Passport to Her Foreign Land | Review of Dami Ajayi’s “A Woman’s Body Is a Country” | IfeOluwa Nihinlola
In 1998, Cuban-American anthropologist and writer Ruth Behar reviewed the Cuban geishas painting by visual artist Rocio Garcia in an essay titled “A Woman’s Body Is Her Country.” In 2017, Nigerian poet Dami Ajayi published his second collection of poetry and titled it A Woman’s Body Is a Country.
It is easy to jump on a comparison of the possessive pronoun “her” in Behar’s title and the indefinite article “a” in Ajayi’s, and use this as a platform to launch into the differences between the work of a MacArthur Fellowship Awardee, who has written extensively about women and their bodies, and that of a male poet, whose meditations on women don’t extend beyond his love poetry. But the title to Ajayi’s collection is a red herring.
Ajayi is on record as saying that, but for his publisher, who must be praised for choosing a catchy title, he’d have named the collection The World According to Affection. That seems an apt title for what he accomplishes in sixty-eight short poems written in free verse. He simply broods over affection in its many forms: for family and friends lost and living, and lovers who compare writing love poems to “eating mature cheese.”
In A Woman’s Body Is a Country, affection is brewed by loss. The poet seems to flit between lovers, across cities and countries, with the virility of a young man confident that time is on his side. Only in death or heart break—which is also a kind of dying—does he realise the value of what is lost. His are not poems written to serenade lovers. Rather they’re the exit notes of a retiring bachelor.
“Time is not like the elasticated band of my underpants, / bought off a Brooklyn store. / Time does not obey Hooke’s law,” he writes in “Hooke’s Law,” one of the few poems devoted to affection still aflame. This was written for writer and art critic Emmanuel Iduma, Ajayi’s friend and long-time collaborator. Affection, after all, isn’t restricted to romance.
Time is what has quelled the sybaritic desires of the bachelor poet. And a parallel can be drawn between the meditation on time in “Hooke’s law” and the poem “Twenty Years (for Yinka Shyllon).” He opens the latter saying, “They say twenty children cannot be playmates / for twenty years. / Time spools & shifts / from the playground,” embracing the fatalism of the Yoruba expression “Ogún omodé kìí seré f’ógún odún.” He goes on to admit that “Time is a currency / we do not spend wisely,” extrapolating his personal failure and making it a commentary about all of us in that aphoristic way poets expect us to accept without protest.
In this collection, Dami Ajayi hasn’t just grown in his filial and erotic affections, but also in confidence as a poet. Where his debut, Clinical Blues, is filled with references and allusions that look like an attempt to project his bonafides as a maker and consumer of poetry, his second time at this book business is more relaxed and self-assured. The formal inventiveness and frequent risk-taking in Clinical Blues is jettisoned for an outpouring of the heart here—often for better, sometimes for worse. What he retains in both books, however, is a love for music, beer and traveling. And Ajayi is fluent when writing from any of these.

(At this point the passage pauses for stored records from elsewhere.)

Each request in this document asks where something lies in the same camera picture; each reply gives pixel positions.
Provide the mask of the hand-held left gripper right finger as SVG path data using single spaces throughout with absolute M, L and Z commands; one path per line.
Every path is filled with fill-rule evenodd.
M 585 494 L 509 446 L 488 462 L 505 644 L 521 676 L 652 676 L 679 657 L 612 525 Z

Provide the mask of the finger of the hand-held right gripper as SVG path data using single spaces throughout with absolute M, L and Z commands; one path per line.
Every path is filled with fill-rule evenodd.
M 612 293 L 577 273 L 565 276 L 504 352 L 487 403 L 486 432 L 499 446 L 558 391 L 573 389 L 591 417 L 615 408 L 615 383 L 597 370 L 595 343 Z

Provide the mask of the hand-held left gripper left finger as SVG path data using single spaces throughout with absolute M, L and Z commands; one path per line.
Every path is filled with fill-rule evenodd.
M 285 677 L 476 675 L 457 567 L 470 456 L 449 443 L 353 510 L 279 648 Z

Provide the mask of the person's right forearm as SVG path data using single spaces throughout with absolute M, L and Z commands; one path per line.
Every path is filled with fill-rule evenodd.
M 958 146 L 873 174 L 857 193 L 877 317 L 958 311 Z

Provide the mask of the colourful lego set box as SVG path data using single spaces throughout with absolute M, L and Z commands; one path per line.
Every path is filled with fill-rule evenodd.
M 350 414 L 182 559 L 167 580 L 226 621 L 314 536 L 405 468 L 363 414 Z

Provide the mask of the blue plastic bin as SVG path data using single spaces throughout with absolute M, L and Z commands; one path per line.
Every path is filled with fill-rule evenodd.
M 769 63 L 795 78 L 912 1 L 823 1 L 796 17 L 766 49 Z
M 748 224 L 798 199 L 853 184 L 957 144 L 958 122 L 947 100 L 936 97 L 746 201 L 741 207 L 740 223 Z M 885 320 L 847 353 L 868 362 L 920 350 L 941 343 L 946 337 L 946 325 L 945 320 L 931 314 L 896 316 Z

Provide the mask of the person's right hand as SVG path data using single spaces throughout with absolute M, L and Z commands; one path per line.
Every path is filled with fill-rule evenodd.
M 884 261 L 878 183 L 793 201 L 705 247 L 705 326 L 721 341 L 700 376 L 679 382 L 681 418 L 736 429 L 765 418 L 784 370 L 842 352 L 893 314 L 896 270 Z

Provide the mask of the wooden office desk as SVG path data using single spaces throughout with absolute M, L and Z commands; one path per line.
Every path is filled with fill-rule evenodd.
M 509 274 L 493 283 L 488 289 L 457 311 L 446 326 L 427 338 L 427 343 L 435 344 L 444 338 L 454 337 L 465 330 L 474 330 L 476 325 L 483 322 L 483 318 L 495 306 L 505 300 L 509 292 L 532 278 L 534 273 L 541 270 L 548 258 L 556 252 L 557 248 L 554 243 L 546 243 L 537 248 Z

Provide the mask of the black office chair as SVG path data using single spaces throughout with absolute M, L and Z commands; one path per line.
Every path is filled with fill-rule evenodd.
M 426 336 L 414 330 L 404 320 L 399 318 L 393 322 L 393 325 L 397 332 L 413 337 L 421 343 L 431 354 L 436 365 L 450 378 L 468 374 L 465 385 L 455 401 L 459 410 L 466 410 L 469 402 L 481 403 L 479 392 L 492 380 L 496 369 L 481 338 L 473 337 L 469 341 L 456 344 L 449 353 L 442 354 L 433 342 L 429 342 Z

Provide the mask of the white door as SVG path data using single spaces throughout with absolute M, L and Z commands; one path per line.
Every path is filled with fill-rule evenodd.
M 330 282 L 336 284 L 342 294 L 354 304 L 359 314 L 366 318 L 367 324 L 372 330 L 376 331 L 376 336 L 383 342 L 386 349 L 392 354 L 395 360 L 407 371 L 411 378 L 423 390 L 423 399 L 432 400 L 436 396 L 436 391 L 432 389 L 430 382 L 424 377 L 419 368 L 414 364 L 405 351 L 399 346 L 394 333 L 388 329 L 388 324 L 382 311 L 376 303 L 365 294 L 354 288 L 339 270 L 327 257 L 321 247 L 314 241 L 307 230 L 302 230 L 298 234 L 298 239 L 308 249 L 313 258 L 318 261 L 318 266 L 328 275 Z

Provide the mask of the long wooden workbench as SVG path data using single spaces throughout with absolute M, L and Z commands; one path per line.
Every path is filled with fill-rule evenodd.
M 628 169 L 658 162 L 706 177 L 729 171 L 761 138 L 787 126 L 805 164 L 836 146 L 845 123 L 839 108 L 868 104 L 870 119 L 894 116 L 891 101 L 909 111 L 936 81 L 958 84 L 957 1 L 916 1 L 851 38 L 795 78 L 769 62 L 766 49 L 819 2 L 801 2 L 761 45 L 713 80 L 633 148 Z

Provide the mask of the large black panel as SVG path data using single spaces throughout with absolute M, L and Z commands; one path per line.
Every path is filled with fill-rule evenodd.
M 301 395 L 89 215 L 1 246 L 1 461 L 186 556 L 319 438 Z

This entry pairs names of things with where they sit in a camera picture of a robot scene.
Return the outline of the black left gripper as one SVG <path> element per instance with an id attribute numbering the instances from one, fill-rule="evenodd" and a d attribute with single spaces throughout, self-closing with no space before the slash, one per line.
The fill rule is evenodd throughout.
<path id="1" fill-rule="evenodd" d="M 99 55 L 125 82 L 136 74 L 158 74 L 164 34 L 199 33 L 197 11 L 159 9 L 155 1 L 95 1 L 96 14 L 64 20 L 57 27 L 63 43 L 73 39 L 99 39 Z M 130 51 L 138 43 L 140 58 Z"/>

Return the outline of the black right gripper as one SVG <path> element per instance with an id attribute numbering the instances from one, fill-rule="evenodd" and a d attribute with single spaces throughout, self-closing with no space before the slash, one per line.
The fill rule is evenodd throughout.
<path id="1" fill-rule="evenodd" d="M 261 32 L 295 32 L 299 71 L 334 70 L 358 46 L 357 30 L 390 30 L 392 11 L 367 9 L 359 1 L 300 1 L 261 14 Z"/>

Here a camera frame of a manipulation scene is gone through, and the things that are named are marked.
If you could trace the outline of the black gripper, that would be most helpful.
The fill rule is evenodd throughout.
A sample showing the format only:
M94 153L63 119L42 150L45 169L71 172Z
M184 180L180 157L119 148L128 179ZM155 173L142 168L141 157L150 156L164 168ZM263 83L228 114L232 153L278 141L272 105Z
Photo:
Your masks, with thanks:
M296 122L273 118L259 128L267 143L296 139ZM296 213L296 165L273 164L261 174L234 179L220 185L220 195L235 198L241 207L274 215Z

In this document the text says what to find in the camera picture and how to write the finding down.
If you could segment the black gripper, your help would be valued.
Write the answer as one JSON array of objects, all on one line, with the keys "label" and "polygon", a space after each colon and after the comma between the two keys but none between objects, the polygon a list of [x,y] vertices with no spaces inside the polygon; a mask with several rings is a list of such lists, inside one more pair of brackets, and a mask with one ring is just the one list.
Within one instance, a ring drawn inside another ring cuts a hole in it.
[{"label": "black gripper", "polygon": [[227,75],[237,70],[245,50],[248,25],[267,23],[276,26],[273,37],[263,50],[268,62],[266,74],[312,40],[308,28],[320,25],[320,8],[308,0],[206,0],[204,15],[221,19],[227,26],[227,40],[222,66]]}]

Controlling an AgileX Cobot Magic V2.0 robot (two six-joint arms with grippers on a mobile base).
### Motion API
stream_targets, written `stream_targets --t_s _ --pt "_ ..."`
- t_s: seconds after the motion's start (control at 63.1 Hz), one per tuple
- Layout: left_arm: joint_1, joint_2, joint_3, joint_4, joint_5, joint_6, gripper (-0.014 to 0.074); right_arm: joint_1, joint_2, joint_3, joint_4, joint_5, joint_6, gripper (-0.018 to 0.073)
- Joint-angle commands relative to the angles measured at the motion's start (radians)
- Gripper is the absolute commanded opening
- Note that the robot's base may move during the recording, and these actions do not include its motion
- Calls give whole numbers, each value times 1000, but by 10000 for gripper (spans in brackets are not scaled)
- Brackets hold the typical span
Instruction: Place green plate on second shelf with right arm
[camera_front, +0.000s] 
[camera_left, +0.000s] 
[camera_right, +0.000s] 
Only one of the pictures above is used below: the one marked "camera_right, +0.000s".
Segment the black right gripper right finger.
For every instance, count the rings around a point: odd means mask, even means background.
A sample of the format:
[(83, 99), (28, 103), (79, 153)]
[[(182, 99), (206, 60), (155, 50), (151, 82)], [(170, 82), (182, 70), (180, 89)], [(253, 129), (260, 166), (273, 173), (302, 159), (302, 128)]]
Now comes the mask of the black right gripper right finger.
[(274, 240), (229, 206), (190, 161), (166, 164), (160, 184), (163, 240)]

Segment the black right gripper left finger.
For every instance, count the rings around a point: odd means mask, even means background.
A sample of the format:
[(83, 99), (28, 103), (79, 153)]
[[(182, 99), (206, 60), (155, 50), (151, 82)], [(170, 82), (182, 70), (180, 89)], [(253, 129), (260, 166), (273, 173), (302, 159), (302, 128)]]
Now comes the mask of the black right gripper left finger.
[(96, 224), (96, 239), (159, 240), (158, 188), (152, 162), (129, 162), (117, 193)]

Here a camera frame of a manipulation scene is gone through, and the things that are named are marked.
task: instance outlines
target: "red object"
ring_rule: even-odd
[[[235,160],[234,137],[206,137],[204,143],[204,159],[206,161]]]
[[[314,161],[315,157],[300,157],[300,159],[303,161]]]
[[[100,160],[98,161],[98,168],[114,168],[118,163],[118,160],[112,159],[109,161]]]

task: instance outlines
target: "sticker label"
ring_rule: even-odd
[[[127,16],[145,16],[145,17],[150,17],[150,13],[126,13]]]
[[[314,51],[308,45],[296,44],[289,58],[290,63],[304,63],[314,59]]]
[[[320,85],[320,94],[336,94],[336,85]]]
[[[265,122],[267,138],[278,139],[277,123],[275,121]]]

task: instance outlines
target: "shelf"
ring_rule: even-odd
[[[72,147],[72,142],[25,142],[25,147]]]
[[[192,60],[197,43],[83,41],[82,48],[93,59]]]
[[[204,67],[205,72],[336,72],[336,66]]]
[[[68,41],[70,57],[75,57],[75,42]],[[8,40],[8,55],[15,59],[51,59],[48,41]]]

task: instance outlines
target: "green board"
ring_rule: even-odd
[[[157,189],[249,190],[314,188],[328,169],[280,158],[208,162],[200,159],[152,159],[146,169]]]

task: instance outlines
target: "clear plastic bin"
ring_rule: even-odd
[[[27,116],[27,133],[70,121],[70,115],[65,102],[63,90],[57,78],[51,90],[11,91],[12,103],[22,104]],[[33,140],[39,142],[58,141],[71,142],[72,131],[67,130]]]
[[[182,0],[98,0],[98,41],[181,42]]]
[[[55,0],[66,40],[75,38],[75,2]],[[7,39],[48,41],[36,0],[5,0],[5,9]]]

Ajayi is also known in some poetry circles for his openly sexual poems, a genre that the Nigerian literati affectionately calls “ashawo poetry.” (Ever since a popular Nigerian poet was exposed for taking his lecherousness beyond the page and preying on young girls, this reader has grown increasingly wary of that genre.) But with Ajayi, ashawo poetry appears in light servings, perhaps most notably in “Four Phases of Passion,” where he tries to chart the progression of coitus as David Kessler and Elisabeth Kübler-Ross did grief. This, too, is apt, since in The Gospel According to Jolly Papa (as Ajayi’s friends call him), love and grief are often inseparable.
Now, if his title is to be taken seriously, and a woman’s body is indeed a country, Ajayi’s collection isn’t very interested in making any fatherland metaphors out of feminine flesh. He isn’t even passing commentary on the territorial implications of that statement. And neither does he consider the female body a frequent site for contests—for it is where culture wars on sexuality are often fought—nor question their claim to physical sovereignty—as men always do when they legislate on matters such as abortion.
“But this too is patriotism,” he writes in the book’s final poem, “the loyal swelling of a man’s body. / Because a woman’s body is a country.” It is clear that his penchant for aphorism fails him here. Ajayi is only interested in the biological response of one man’s body to a particular lover. He probably agrees with Ruth Behar without knowing: A woman’s body is her country.
The whole collection, therefore, is like the passport of a weary traveler who has grovelled for visa to cross many nations. These are his pages, stamped all over with affection, proof of a man who has sought approval, found it, and repeated the process again and again. For as he writes in “Kissing Thorns,” “obliging is subliminal, but consent is a conscious thing.”